Enfin, Claude HURIET clôt son propos par une réflexion plutôt pessimiste :

“LA BIOETHIQUE, UNE BATAILLE PERDUE?”. Nous sommes en effet, dit-il, en présence d’un conflit de valeurs autour de la notion fondamentale de “liberté”. Si la Commission Nationale d’Ethique émet des avis ou recommandations, c’est en tout état de cause la loi qui décide, une loi elle-même soumise au progrès technique et au phénomène de mondialisation dont le ressort essentiel réside dans le “marché”.

Il reprend ainsi à son compte, pour la déplorer, l’affirmation de Jérémy RIFKIN selon qui : “Toute résistance à ces nouvelles technologies risque d’être considérée comme inhumaine, irresponsable, immorale, si ce n’est criminelle par des légions de plus en plus nombreuses de dévots du progrès”.

S’en est suivi un débat animé et éclairant autour de questions telles que :

  • la gestation pour autrui, dont l’interdiction en France est largement contournée ;
  • l’interdiction de fécondation “in vitro” après le décès du donneur ;
  • l’interdiction de l’assistance médicale à la procréation pour les couples homosexuels (lesbiennes) ;
  • l’interdiction en France de la vitrification des ovocytes pour réserver à plus tard la conception d’un enfant par la mère ;
  • la stérilisation des handicapés, question à ce jour non résolue.

Toutefois, la dernière loi bioéthique de mai 2011 a introduit quelques innovations significatives:

  • la justification “éthique” du bébé médicament (pour lequel Claude HURIET se refuse à porter un jugement de valeur), dont la conception est désormais autorisée, dès lors que l’un des enfants est atteint d’une maladie incurable, avec recours possible à une AMP et un DPI;
  • la recherche sur embryons surnuméraires s’il existe un projet parental et sous réserve d’une autorisation de “l’Agence de Biomédecine”;
  • l’élargissement possible du “don d’organes” aux donneurs jusqu’au 6ème degré justifiant d’une vie commune d’au moins 2 ans avec le receveur;
  • l’Assistance Médicale à la Procréation pour les couples justifiant d’au moins 2 ans de vier commune; toutefois, le “projet parental”en cours ne doit pas excéder une période de 5 ans.
  • Etc.

Après un tel passage en revue, enrichi de réflexions toujours nuancées et pertinentes de la part de Claude HURIET, la soirée s’est achevée comme prévu à 21 heures.

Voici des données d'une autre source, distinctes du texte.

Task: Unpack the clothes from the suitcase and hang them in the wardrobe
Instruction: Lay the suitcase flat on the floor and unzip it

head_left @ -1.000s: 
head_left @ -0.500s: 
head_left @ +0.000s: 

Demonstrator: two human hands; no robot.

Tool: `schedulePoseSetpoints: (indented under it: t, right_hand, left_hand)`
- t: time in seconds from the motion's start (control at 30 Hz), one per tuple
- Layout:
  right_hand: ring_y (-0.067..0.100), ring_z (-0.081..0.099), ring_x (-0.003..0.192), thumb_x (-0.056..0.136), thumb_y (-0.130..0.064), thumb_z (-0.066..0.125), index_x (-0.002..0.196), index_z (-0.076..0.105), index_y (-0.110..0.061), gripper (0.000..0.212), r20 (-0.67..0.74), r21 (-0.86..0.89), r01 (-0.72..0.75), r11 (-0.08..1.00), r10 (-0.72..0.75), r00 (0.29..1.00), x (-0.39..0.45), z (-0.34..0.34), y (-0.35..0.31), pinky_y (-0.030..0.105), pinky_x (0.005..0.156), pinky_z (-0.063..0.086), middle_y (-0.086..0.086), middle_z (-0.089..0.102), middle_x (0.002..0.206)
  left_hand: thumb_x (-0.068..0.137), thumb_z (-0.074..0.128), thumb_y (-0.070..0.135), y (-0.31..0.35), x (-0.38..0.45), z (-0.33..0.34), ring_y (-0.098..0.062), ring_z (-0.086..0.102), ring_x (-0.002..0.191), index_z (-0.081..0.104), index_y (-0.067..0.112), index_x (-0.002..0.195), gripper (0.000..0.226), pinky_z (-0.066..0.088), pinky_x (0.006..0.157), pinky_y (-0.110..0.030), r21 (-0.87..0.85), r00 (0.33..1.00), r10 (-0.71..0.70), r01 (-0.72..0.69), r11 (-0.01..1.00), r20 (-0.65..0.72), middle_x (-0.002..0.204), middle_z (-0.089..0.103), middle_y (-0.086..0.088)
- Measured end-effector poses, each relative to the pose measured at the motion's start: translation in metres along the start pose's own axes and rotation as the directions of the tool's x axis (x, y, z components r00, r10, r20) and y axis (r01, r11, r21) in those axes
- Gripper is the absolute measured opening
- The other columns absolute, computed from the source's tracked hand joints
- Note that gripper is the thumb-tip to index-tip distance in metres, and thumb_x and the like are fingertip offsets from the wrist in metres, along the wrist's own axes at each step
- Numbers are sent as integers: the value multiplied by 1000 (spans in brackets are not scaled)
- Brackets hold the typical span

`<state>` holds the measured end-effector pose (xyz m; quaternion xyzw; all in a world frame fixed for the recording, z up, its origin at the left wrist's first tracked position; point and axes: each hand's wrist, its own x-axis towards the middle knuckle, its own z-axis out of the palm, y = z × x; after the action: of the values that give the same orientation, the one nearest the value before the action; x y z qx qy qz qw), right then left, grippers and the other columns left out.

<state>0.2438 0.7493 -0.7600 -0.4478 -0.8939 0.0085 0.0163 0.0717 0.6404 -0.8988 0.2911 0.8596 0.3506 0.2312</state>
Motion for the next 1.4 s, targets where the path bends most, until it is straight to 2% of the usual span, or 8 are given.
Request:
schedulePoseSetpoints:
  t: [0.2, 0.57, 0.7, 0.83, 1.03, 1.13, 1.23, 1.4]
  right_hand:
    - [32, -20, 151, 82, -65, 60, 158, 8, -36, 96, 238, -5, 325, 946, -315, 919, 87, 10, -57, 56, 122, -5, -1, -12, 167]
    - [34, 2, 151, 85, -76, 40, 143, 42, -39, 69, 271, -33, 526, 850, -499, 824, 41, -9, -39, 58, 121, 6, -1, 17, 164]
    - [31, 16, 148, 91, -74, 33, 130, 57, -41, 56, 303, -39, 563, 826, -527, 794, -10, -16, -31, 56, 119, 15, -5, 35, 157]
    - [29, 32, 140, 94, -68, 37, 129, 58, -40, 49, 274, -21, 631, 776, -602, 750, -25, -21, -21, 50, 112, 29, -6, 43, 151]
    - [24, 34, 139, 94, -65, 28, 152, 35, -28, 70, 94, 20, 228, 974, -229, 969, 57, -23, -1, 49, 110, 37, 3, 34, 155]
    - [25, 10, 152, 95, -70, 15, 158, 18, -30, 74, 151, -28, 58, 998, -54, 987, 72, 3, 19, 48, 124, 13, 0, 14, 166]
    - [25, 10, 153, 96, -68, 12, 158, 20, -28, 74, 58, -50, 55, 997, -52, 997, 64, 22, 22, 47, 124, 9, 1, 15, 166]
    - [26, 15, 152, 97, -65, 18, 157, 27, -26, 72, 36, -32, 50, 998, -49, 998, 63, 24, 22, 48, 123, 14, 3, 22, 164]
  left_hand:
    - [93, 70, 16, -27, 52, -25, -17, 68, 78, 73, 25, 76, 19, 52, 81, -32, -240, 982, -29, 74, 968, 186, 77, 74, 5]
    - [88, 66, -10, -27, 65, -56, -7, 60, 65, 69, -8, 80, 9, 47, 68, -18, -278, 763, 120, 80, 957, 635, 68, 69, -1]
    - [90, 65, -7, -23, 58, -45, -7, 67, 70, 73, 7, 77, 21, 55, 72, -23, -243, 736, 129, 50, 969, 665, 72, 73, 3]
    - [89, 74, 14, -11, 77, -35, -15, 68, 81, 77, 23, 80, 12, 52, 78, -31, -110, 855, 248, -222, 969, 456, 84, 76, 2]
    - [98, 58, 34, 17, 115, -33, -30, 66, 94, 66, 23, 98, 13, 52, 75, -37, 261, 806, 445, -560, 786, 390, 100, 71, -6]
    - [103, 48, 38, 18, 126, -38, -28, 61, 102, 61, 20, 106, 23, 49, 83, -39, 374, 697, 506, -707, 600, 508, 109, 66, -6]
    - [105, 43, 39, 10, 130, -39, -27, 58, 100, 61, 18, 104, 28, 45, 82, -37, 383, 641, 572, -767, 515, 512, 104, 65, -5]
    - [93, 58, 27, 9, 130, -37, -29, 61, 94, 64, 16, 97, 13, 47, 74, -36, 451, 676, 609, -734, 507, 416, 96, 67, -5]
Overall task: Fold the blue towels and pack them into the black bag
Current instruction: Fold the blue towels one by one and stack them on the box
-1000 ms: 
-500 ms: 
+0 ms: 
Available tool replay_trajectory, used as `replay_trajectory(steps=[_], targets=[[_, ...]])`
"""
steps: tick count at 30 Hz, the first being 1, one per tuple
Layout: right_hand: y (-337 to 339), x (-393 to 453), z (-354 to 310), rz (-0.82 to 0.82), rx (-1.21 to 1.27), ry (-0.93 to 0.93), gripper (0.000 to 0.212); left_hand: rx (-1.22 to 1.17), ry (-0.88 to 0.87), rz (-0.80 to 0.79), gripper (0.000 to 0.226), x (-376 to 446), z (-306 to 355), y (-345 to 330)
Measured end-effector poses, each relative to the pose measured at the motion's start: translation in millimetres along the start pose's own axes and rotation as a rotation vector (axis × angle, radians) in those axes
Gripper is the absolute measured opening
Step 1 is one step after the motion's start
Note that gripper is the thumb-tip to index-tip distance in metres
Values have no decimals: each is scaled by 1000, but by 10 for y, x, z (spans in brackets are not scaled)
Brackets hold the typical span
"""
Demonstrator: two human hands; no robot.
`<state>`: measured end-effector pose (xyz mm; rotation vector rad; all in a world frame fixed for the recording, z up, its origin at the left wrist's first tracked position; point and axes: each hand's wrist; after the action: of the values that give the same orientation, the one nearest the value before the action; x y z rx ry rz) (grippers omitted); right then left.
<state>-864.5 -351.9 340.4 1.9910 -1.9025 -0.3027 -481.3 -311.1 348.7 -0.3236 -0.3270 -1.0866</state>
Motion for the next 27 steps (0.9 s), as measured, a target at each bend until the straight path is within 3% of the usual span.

Je remercie François LAVAL, directeur de Sciences-Po Nancy, d’avoir bien voulu mettre à disposition de “Nancy-Mosaïque” l’un des amphithéâtres de son établissement.

Et je remercie naturellement tout particulièrement Claude HURIET grâce à qui la bioéthique n’a (presque) plus de secret pour nous..! Un grand bravo pour la qualité remarquable de son intervention.